What you will do:
Show every line below where "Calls" can be found.

START Supplied material

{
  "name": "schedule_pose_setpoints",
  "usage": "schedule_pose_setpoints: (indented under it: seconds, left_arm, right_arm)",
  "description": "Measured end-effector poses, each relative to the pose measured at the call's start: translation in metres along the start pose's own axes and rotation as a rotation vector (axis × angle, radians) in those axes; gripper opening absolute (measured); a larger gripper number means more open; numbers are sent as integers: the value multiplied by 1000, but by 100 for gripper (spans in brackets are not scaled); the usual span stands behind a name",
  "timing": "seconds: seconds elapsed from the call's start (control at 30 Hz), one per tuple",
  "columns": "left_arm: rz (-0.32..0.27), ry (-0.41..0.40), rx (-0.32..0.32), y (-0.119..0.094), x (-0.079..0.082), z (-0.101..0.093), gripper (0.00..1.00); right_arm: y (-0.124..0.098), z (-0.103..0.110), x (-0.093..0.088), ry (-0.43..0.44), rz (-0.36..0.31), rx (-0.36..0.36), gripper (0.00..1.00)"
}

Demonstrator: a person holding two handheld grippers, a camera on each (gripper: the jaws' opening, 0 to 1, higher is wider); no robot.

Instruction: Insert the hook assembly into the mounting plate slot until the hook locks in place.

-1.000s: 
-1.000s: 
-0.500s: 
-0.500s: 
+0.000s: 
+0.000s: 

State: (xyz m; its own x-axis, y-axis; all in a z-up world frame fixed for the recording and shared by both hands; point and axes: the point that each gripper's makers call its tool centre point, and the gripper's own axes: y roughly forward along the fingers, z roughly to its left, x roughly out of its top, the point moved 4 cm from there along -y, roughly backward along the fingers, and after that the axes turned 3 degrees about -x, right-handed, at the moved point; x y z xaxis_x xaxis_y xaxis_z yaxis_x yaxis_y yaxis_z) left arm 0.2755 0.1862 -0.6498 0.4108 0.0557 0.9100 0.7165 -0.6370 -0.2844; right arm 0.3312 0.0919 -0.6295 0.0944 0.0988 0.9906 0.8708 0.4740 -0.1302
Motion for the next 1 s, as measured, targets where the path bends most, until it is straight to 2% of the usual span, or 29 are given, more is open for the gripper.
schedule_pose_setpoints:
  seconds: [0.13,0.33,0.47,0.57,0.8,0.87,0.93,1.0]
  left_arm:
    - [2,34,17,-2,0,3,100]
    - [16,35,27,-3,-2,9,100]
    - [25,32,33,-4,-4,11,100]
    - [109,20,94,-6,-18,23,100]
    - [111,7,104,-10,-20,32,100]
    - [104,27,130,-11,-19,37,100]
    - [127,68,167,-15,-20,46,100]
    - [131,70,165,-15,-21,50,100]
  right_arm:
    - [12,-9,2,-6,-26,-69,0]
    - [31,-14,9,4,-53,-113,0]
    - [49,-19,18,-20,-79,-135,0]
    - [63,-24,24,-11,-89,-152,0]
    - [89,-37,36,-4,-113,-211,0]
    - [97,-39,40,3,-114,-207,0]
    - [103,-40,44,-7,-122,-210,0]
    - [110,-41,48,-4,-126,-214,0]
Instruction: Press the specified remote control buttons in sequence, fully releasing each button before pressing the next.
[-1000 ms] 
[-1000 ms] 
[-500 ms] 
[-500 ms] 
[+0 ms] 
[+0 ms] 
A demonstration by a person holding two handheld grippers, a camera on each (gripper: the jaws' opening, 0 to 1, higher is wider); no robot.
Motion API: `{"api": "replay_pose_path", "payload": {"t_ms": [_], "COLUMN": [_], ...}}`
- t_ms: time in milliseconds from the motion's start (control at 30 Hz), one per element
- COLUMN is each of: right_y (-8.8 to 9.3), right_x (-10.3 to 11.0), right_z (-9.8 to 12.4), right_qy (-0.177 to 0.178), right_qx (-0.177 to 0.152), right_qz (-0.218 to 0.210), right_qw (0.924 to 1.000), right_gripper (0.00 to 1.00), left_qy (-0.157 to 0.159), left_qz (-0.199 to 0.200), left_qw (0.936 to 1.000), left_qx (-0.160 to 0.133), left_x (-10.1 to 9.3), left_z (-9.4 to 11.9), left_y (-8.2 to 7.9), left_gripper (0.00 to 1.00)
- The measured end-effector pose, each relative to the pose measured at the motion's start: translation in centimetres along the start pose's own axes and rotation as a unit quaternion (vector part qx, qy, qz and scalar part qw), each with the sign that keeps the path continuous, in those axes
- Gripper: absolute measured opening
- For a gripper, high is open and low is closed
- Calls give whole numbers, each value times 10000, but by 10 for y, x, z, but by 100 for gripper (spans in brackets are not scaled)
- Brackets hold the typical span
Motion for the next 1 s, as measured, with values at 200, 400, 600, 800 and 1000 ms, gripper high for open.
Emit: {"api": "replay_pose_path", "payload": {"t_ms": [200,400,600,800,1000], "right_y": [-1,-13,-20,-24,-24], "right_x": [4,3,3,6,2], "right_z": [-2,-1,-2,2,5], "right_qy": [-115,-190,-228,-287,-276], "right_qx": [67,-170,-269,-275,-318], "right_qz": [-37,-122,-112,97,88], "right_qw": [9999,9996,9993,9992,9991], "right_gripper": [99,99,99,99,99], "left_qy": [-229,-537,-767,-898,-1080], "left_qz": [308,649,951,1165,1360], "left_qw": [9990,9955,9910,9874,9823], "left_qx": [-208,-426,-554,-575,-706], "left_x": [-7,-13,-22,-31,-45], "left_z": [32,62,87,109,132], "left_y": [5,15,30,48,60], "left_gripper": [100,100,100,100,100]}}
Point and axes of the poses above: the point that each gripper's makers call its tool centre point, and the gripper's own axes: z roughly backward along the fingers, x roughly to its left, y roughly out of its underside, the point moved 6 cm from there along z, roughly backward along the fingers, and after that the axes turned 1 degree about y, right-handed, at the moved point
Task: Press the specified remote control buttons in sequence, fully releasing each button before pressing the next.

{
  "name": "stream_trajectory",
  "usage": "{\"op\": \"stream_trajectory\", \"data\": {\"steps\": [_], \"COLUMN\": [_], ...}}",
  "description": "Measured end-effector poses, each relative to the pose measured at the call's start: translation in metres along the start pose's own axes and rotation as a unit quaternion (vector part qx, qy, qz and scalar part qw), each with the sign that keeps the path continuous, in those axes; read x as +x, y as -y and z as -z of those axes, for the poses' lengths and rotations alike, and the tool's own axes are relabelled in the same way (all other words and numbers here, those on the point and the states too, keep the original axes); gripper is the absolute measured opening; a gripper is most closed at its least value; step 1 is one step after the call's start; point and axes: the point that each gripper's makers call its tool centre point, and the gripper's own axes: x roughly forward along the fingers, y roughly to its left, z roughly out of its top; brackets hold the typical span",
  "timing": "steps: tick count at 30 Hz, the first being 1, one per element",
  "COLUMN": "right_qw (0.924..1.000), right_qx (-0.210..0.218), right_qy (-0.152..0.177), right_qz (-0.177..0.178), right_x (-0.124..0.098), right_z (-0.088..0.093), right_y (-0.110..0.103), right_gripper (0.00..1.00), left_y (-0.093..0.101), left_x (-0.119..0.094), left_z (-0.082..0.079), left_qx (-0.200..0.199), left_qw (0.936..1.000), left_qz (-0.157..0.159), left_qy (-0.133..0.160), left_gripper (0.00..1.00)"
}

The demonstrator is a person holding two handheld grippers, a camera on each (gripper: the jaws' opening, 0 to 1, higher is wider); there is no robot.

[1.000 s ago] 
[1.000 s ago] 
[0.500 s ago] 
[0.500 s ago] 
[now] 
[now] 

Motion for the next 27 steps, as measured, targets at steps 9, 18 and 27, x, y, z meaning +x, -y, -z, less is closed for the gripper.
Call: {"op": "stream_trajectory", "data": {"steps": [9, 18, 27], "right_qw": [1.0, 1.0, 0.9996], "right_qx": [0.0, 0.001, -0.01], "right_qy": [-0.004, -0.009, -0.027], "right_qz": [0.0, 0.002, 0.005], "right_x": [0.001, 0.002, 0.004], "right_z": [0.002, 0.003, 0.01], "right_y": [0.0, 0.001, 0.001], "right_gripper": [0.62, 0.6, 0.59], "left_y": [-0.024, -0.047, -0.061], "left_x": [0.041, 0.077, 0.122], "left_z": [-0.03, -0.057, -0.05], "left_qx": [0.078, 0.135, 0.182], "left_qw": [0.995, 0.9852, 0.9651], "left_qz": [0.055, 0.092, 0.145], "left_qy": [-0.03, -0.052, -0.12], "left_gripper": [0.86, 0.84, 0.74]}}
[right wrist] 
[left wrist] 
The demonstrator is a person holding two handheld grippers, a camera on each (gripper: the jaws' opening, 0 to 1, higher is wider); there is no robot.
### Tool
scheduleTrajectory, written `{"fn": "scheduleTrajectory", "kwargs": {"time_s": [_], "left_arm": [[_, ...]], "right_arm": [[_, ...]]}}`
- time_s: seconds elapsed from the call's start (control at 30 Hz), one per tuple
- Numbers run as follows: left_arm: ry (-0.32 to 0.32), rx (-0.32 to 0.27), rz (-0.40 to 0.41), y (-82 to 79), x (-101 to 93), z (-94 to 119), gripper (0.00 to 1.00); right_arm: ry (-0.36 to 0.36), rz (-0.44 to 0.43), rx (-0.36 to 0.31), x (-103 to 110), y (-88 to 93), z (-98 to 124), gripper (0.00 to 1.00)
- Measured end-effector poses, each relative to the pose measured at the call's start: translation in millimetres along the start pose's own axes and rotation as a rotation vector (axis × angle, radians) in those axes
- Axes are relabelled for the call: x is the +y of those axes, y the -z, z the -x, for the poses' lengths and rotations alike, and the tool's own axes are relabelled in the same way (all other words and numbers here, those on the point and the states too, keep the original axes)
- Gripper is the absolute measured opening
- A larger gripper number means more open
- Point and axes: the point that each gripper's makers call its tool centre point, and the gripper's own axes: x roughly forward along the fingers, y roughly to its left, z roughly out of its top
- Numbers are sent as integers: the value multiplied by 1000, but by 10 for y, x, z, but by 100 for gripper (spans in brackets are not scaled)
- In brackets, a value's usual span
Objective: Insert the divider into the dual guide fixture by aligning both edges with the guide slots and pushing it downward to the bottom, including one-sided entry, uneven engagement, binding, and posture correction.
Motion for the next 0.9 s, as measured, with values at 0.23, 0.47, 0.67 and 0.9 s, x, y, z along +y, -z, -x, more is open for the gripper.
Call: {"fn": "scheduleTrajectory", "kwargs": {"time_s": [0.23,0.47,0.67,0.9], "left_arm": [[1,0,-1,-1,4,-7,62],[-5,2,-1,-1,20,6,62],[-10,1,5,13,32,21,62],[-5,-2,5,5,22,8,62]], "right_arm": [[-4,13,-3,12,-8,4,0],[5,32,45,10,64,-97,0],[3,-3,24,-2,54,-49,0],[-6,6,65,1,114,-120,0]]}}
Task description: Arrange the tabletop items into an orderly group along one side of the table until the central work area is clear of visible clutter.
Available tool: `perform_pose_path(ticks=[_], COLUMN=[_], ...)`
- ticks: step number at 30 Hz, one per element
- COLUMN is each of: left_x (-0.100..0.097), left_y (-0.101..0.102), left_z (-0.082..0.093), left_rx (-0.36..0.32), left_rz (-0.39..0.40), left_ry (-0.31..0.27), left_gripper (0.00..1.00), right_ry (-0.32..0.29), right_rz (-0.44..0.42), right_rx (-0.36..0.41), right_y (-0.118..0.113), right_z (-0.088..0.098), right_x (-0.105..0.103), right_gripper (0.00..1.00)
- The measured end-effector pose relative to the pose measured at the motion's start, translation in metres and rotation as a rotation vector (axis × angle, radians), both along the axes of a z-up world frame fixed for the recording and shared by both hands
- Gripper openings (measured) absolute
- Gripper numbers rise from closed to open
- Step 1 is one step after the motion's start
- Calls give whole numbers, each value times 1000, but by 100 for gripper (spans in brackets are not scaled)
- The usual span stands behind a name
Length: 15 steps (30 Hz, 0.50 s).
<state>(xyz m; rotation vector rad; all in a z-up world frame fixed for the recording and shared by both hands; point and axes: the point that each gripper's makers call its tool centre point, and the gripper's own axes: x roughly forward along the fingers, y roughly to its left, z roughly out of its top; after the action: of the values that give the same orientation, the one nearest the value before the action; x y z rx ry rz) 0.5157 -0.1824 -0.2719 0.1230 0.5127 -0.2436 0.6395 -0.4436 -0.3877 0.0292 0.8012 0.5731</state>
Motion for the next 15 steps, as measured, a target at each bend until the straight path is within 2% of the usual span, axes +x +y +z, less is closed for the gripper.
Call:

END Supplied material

Task answer:
- Calls give whole numbers, each value times 10000, but by 10 for y, x, z, but by 100 for gripper (spans in brackets are not scaled)
- Calls give whole numbers, each value times 1000, but by 100 for gripper (spans in brackets are not scaled)

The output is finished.